Ma enorme è anche l’impatto che le Academy possono avere sui temi più vicini all’employer branding in senso stretto: dall’avvicinamento fra i valori aziendali e quelli personali dei dipendenti, alla definizione di approcci e metodi codificati, alla creazione di nuovi spazi di condivisione, fino a diventare una leva fortissima di attraction nei confronti di nuovi potenziali talenti e di retention nei confronti di chi vive già la realtà dell’azienda.
Ovviamente, dal punto di vista strategico, la progettazione e realizzazione di un’Academy (o University, come a volte vengono chiamate) pone delle questioni di brand architecture, in particolare per ciò che riguarda il rapporto con il brand Corporate. Dalla nostra conoscenza del mercato di riferimento (che ha portato alla finalizzazione di uno dei nostri ultimi lavori, il progetto di branding riguardante Lynfa, la Corporate Academy del Gruppo Sella) abbiamo sintetizzato tre principali scenari.
Nel primo, la familiarità fra Academy e Corporate è palese ed esplicita, ed evidenzia una forte coerenza di posizionamento fra il brand e la sua Academy. È il caso, ad esempio, della Mastercard Academy.
Il secondo è uno scenario ibrido: l’Academy si ritaglia uno spazio di indipendenza rispetto alla Corporate, condividendo identità visiva/testuale o contenuti affrontati, ma mai entrambi. Un tipico esempio del genere è quello di b*right, la corporate university di GiGroup, per la quale abbiamo progettato naming e identità di marca.
Infine, il terzo approccio è quello in cui l’Academy diventa un soggetto a sé stante, con un posizionamento autonomo, una propria visual identity e una propria comunicazione indipendente. A questo scenario appartiene Go Beyond Academy, la scuola di Sisal dedicata all’innovazione e alla community startup.

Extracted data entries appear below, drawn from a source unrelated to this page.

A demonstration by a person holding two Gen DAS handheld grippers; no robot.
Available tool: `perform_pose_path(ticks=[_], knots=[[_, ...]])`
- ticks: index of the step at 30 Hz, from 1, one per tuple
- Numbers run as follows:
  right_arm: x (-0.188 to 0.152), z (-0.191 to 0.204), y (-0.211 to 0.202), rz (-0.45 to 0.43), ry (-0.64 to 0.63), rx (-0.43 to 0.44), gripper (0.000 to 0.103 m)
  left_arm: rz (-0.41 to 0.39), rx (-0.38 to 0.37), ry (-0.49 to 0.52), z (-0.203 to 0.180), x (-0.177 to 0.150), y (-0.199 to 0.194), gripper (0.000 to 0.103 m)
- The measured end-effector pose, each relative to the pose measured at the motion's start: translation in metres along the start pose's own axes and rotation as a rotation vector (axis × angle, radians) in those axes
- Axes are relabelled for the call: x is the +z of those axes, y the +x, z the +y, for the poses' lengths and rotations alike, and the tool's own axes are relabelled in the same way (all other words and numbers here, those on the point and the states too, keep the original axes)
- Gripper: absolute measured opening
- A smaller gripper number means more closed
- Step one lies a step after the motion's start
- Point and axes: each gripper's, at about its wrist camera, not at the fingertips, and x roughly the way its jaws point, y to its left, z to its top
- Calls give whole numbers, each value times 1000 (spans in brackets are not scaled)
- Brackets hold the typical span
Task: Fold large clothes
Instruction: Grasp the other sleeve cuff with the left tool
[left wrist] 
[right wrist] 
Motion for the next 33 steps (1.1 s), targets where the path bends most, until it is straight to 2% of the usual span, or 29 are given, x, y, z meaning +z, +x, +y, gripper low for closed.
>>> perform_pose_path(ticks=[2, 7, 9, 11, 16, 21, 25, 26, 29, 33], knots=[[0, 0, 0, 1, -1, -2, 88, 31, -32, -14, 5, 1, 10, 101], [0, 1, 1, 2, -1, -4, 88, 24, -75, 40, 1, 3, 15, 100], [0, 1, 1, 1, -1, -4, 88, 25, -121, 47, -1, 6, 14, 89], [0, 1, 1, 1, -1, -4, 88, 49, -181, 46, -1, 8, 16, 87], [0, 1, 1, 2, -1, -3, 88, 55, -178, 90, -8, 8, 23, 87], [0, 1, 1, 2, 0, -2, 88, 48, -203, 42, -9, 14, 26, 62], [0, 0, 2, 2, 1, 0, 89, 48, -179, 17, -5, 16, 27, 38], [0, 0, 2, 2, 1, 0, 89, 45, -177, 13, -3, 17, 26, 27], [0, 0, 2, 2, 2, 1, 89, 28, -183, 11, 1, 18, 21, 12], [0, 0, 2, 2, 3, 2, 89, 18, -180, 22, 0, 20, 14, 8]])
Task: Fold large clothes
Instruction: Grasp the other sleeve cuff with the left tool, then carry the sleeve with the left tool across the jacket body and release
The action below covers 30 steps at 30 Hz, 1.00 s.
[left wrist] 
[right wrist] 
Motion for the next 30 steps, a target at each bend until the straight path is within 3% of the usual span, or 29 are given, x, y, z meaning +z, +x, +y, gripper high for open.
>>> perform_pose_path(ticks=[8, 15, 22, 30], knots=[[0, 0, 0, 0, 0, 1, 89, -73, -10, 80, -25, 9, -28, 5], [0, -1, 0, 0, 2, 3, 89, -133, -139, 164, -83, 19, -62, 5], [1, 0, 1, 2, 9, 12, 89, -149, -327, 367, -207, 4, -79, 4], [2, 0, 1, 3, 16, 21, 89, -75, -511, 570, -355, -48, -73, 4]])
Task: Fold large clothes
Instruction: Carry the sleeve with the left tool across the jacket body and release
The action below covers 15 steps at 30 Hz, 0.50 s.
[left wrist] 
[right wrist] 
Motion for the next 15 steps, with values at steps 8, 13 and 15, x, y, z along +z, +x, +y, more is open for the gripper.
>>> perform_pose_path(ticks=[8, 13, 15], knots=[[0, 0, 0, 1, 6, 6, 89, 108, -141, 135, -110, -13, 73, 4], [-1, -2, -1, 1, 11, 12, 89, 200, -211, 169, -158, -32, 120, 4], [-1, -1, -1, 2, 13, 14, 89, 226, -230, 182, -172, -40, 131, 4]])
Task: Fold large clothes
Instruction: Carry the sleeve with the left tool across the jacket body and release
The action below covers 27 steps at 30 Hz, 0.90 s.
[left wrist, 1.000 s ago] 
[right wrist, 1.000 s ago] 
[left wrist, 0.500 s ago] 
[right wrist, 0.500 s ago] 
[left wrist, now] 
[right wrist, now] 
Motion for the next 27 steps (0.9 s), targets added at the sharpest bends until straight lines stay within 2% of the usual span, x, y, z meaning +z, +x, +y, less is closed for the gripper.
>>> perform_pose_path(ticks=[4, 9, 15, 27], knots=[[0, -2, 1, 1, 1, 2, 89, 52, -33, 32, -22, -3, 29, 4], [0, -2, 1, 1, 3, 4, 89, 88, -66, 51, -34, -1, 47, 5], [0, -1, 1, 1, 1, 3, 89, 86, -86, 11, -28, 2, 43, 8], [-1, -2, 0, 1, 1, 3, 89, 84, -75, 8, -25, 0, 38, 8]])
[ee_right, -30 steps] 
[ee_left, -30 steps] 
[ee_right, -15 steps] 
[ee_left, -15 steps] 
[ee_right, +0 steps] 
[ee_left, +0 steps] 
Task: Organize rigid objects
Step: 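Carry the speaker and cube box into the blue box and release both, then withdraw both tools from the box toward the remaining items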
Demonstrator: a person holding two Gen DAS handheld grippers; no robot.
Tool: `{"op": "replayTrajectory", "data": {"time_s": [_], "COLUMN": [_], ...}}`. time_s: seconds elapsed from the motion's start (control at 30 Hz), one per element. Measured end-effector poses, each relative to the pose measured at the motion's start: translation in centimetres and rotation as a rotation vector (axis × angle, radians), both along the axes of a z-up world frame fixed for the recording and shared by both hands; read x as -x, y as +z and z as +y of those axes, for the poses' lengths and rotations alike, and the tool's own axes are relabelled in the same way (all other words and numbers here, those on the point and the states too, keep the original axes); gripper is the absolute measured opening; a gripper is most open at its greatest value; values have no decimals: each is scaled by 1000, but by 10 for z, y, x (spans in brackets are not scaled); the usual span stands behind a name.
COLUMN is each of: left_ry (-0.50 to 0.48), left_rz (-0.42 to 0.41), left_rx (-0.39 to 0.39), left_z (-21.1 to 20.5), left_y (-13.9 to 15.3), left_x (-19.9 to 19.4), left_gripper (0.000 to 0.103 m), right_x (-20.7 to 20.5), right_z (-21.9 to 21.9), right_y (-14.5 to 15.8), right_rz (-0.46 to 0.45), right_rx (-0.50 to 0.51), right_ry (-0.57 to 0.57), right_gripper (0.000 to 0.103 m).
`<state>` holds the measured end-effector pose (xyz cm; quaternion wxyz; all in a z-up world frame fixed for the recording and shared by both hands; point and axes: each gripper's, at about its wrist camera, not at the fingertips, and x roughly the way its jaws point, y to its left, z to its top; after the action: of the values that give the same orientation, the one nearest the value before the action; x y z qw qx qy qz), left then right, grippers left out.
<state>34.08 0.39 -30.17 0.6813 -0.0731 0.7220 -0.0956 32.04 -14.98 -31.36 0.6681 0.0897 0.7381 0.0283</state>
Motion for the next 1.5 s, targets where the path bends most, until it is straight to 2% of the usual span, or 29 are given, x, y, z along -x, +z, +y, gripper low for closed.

La scelta fra queste diverse opzioni è, in fin dei conti, tutta una questione di strategia e non può non partire dagli obiettivi dell’azienda, siano essi generali o di employer branding. Laddove, ad esempio, la necessità primaria sia quella di rafforzare il legame valoriale con le persone dell’azienda, il primo scenario sarà il più efficace, sia in termini di brand architecture che nelle scelte contenutistiche e organizzative della Corporate Academy.
Una scelta ibrida, invece, può rivelarsi più adatta nei casi in cui la necessità di employer branding sia quella di far percepire l’esistenza di “liberi spazi” di condivisione di conoscenze e di innovazione, ma anche di idee e ambizioni personali: uno scenario ideale per far emergere il talento e trovare nuove chiavi per valorizzarlo.
Il terzo scenario, quello Self Standing, essendo quello più svincolato dal mother brand si rivela particolarmente azzeccato (come nel caso di Lynfa) in quelle situazioni in cui l’obiettivo di employer branding sia l’apertura verso l’esterno, ad esempio in termini di talent attraction e acquisition.